Thought we could just start our own topic and everyone can list what they brought and the "how-to's".

BROWNIE DELUXE

1 box brownie mix, - I use Betty Crocker
2 cups mini marshmellows
1 cup mini M & M's
1 container chocolate frosting.

Bake brownie mix according to directions.
Note: for the oven in the camper - I bake at 325 for 40 min
Take brownies out of oven and sprinkle with marshmellows.
Put back in oven under broil for 5 minutes.
Let cool.
Melt frosting in microwave 20-30 sec.
Pour over marshmellows. Sprinkle with M&M's.

FRUIT SALAD

1 can pineapple tibits, drained
3 bananas, sliced
2 Red Delicious Apples, chopped
1 Golden Delicious Apple, chopped
2 cups strawberries, sliced
1 can peach pie filling.

Mix ingredients. Chill at least 12 hours.

ENJOY!


----------



## PDX_Doug (Nov 16, 2004)

Golden Mom,

Boy! Those brownies sound great. But my kids would be bouncing off the walls for days with that much sugar!







(I guess that just means more for us 'adults'







)

Happy Trails,
Doug


----------



## Golden Mom (Apr 25, 2004)

PDX_Doug said:


> Golden Mom,
> 
> Boy! Those brownies sound great. But my kids would be bouncing off the walls for days with that much sugar!
> 
> ...


That's why you take it to a potluck and feed everyone's else's kids.....LOL


----------



## Thor (Apr 7, 2004)

PDX_Doug said:


> Golden Mom,
> 
> Boy! Those brownies sound great. But my kids would be bouncing off the walls for days with that much sugar!
> 
> ...


Doug

Speaking with experience (I am not going to tell anyone, how many I had) they were outstanding









Thor


----------



## hurricaneplumber (Apr 12, 2004)

I saw you plate FULL of them


----------



## HootBob (Apr 26, 2004)

hurricaneplumber said:


> I saw you plate FULL of them


So thats why when I went for some they were all gone









But when DW gets around to it I'll have her post her recipe

Don


----------



## BirdLadyLisa (Aug 6, 2006)

We brought the sausages, peppers, and onions. Really no recipe to post ... just cook everything in a stir fry pan.

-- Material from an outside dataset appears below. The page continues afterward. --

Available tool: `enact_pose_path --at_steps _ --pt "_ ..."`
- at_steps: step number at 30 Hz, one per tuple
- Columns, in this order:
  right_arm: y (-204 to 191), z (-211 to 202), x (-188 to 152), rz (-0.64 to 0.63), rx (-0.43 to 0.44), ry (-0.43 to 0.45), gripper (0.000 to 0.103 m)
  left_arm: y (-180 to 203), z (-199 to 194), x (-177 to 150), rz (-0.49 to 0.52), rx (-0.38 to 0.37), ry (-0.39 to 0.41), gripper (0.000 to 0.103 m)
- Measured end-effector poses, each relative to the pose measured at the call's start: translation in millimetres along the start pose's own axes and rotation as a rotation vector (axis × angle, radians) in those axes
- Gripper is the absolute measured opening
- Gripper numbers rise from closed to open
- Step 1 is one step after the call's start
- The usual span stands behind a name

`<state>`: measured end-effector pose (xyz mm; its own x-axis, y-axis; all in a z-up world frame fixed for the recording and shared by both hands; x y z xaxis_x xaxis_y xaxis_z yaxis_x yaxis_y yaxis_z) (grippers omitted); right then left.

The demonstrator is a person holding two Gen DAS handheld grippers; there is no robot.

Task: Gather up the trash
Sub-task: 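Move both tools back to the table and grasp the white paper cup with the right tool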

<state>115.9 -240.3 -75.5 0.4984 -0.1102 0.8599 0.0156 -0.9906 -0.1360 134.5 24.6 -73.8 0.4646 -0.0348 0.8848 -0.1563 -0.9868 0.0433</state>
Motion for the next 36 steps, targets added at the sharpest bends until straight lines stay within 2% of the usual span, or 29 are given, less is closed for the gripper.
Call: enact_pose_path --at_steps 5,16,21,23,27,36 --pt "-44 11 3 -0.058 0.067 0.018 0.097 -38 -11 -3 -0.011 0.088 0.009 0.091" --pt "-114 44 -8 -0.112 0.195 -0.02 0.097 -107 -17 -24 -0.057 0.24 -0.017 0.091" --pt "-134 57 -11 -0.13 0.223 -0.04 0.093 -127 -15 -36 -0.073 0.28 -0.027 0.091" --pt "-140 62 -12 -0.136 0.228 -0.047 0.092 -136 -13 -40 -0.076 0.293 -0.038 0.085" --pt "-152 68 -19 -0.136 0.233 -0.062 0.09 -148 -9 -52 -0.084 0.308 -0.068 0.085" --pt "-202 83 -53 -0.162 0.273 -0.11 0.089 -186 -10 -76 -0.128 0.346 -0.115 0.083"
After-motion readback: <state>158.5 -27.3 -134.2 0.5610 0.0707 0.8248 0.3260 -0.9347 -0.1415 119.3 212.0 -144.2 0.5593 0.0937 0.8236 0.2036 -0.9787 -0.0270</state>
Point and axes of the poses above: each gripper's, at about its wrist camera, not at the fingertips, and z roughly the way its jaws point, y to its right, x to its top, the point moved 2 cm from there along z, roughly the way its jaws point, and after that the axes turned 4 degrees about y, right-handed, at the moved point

I would like to see the recipe for the cheesy rice dish. Who made that? It was really good. And of course, Tim's chili was just delish!


----------



## Thor (Apr 7, 2004)

Lisa

I also had a plate full - After the brownies
















Thor


----------



## tdvffjohn (Mar 10, 2005)

BirdLadyLisa said:


> We brought the sausages, peppers, and onions. Really no recipe to post ... just cook everything in a stir fry pan.
> 
> I would like to see the recipe for the cheesy rice dish. Who made that? It was really good. And of course, Tim's chili was just delish!

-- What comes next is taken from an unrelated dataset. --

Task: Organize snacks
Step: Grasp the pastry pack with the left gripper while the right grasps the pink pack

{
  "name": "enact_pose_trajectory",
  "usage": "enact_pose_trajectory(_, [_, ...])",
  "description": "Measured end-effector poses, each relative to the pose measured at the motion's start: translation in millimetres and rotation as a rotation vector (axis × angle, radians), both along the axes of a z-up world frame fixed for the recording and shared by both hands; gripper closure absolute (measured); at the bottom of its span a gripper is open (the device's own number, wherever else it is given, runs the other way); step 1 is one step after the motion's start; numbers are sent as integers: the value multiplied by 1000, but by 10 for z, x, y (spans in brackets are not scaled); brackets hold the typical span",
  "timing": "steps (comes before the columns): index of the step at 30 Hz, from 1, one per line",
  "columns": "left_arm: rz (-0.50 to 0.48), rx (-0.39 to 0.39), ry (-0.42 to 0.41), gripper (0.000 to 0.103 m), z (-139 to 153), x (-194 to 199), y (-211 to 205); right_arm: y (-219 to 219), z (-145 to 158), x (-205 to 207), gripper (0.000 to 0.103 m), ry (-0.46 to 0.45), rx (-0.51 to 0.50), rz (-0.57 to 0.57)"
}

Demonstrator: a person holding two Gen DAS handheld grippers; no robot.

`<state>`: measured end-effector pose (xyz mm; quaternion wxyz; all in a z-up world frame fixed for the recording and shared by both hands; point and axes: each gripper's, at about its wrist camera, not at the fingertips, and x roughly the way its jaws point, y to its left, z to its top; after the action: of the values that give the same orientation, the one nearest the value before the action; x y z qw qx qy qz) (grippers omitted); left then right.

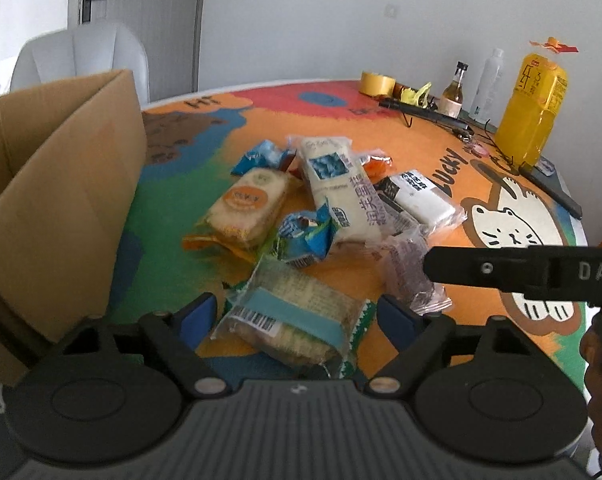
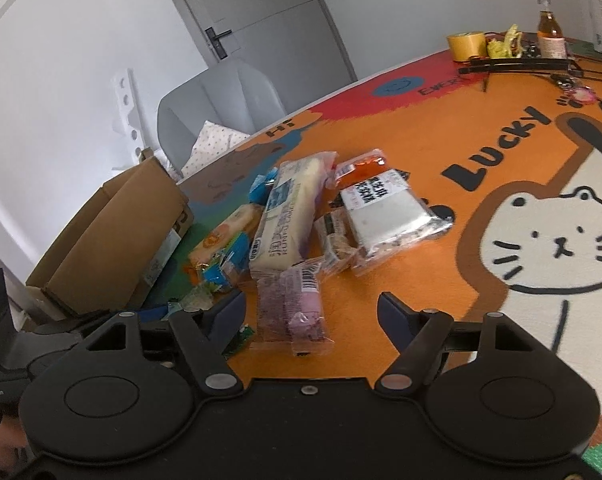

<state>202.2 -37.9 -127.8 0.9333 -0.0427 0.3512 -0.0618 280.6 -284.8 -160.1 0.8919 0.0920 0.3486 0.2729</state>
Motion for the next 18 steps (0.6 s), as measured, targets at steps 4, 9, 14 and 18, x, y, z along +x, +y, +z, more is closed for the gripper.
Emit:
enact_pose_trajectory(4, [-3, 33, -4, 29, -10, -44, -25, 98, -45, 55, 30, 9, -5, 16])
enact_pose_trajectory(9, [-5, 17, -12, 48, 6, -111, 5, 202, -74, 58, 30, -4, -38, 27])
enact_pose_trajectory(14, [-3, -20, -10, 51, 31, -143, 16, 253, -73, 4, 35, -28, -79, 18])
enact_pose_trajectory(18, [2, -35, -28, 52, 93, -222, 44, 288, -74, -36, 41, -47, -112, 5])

We also want the cheesy rice dish recipe....who made it...........come on, give it up


----------



## Thor (Apr 7, 2004)

That was really yummy -









Thor


----------



## z-family (Oct 2, 2004)




----------



## Thor (Apr 7, 2004)

Ok, I am getting hungry.

How about everyone makes their dish again and Fed-Ex to me









Thor


----------



## HootBob (Apr 26, 2004)

Thor said:


> Ok, I am getting hungry.
> 
> How about everyone makes their dish again and Fed-Ex to me
> 
> ...


But first it has to be inspected so send it to me first then it will be forward to Thor









Don


----------



## Thor (Apr 7, 2004)

Don

I really appreciate, you going the extra mile for me
















Thor


----------



## happycamper (Jul 26, 2005)

Blueberry Dump Cake

Serving Size: 8 to 10

1 can crushed pineapple, large can with juice

3 cups blueberries, fresh

3/4 cup sugar

1 box yellow cake mix

1/2 cup butter, melted

1 cup pecans, coarsely chopped

Melt 1 tbs butter in a 10" or 12" Dutch oven, add pineapple with juice, add blueberries, cover with sugar and top with cake mix. Add ingredients in that order and DO NOT STIR! Drizzle with remaining butter (melted), and top with pecans.

Over Charcoal:
Bake 1 hour at 350 degrees. (in a 12" oven, 15 coals on top, 9 on the bottom)

Over Campfire:
Bake 1/2 hour on medium hook, raise to one higher hook, add top coals and bake an additional 10-15 minutes until bubbly - then remove from fire and set on cooking table to continue baking until browned on top. About 1 hour total baking time.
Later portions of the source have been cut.